WICG / pending-beacon

A better beaconing API
Other
43 stars 9 forks source link

[Privacy] Address privacy requirement around "network changes" #30

Open mingyc opened 2 years ago

mingyc commented 2 years ago

The discussion from https://github.com/WICG/unload-beacon/issues/28#issuecomment-1237609079 suggests that one of the privacy requirements around network change, as stated below, is too ambiguous:

Beacons are only sent over the same network that was active when the beacon was registered (e.g. > if the user goes offline and moves to a new network, discard pending beacons).
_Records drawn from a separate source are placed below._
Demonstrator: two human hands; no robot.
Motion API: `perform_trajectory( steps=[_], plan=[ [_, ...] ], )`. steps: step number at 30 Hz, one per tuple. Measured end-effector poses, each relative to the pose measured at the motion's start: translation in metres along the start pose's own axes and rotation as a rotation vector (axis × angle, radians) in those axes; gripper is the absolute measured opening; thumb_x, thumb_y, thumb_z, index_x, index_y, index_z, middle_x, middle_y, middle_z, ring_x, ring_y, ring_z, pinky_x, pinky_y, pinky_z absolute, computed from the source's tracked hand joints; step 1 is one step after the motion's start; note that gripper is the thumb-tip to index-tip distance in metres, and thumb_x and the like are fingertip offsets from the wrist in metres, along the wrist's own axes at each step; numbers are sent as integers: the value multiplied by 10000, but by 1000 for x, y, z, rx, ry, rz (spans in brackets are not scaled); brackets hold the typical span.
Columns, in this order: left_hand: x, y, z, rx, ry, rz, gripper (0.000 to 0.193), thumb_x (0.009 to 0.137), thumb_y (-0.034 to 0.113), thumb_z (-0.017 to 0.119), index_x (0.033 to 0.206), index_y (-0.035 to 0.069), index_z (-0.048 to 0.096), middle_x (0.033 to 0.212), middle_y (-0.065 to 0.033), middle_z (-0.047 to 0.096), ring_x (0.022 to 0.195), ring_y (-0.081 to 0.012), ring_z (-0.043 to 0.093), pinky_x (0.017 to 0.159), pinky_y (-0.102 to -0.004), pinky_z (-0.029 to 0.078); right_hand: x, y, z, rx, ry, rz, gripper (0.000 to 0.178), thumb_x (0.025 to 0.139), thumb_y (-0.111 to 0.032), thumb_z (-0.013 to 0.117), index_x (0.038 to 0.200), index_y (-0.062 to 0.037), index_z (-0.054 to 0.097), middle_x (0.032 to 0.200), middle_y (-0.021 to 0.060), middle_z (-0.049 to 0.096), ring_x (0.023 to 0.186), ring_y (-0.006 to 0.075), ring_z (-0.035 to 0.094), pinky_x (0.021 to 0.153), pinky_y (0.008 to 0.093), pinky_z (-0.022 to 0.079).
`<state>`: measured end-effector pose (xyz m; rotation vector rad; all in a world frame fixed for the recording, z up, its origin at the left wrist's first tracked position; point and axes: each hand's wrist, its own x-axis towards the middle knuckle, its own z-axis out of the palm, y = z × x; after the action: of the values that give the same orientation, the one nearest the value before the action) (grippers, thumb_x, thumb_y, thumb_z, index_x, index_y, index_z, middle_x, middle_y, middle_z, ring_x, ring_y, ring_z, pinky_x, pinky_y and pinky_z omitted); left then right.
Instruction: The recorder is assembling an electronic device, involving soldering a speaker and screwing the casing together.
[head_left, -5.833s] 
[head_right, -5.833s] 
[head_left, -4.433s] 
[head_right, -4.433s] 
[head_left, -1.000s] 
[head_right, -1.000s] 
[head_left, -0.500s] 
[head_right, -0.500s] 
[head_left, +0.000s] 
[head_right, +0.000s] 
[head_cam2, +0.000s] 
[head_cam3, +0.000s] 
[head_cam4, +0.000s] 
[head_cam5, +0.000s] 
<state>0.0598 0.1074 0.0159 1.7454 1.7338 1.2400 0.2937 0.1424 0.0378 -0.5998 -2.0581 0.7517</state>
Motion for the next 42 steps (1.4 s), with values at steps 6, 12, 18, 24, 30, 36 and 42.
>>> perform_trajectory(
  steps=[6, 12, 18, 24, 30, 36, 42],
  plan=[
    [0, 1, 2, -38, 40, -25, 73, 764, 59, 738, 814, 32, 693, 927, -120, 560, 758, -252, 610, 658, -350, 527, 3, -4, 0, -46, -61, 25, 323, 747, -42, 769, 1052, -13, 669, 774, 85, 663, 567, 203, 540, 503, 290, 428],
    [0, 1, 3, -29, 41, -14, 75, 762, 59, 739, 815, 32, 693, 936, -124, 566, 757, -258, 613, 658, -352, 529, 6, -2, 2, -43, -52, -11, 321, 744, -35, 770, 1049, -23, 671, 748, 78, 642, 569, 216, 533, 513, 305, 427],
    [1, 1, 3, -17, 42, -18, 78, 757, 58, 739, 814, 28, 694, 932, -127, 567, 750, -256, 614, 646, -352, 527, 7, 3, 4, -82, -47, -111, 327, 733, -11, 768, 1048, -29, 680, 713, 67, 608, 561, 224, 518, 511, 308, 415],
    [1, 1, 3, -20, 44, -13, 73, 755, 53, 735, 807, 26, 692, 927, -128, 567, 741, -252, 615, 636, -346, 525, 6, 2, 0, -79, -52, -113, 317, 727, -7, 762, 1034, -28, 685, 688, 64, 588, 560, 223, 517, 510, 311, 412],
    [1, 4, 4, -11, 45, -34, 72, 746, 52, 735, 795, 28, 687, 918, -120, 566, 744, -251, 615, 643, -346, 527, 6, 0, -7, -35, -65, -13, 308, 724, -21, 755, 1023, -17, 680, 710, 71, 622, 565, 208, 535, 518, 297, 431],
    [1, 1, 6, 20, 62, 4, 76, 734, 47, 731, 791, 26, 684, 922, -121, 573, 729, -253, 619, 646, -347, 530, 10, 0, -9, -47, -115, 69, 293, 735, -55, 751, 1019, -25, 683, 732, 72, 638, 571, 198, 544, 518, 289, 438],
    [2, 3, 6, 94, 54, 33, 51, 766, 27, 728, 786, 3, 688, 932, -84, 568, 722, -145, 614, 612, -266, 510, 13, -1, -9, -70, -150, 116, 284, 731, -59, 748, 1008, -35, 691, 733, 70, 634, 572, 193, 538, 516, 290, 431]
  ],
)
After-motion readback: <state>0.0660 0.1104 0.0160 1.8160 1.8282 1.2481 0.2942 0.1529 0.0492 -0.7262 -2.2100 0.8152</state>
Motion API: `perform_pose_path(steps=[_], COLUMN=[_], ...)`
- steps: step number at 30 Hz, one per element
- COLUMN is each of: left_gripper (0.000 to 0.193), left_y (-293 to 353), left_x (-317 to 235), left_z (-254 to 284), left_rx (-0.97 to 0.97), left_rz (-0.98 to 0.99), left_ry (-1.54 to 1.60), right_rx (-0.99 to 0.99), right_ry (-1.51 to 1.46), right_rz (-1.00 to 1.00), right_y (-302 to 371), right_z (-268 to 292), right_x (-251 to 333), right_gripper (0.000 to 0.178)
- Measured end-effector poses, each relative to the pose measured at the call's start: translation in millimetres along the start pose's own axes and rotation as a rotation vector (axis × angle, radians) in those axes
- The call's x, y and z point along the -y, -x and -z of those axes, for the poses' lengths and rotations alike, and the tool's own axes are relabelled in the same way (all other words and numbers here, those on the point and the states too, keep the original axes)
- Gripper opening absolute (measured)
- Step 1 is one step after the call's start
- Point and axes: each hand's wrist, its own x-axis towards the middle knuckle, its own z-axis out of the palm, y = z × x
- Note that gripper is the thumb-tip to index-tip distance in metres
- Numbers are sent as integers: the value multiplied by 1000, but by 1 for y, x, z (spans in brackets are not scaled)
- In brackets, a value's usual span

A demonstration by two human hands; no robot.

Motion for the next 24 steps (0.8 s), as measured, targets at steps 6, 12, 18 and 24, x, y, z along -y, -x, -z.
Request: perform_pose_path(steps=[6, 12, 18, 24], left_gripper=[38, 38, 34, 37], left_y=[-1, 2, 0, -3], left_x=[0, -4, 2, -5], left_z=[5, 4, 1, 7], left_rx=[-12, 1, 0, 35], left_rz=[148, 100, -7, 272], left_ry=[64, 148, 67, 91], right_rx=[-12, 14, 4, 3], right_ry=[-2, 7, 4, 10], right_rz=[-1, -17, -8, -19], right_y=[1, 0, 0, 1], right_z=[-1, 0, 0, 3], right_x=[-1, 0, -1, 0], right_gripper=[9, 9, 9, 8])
The foundamental privacy issue here is to prevent beacon from sending to fulfill the expectation that users expect a network cannot know about their previous navigation history when (1) they have already left a page (either by closing a tab or by navigating away) AND (2) they have already left the origin network

The following example is the same from the linked comment:

  1. User is on network1 (e.g. mobile network)
  2. User navigates to site1.com
  3. site1.com creates and queues beacon1 on the page.
  4. User navigates away from site1.com A. where site1.com is put into bfcache, and beacon1 is still pending. B. browser checks whether network has changed or not => No
  5. User switches to network2 (e.g. office wifi), and thinks that network2 wouldn't know about the navigation history of site1.com
  6. beacon1 is sent by browser via network2 (when either page evicted from bfcache or timeout/backgroundTimeout timer ends) => an unexpected behavior

Note that Step 5 can always happen after 4-B as the device's network change takes some time to propagate from OS to browser.

Proposed solution

The current proposal is to force the browser to send out all beacons when a page is no longer open, i.e.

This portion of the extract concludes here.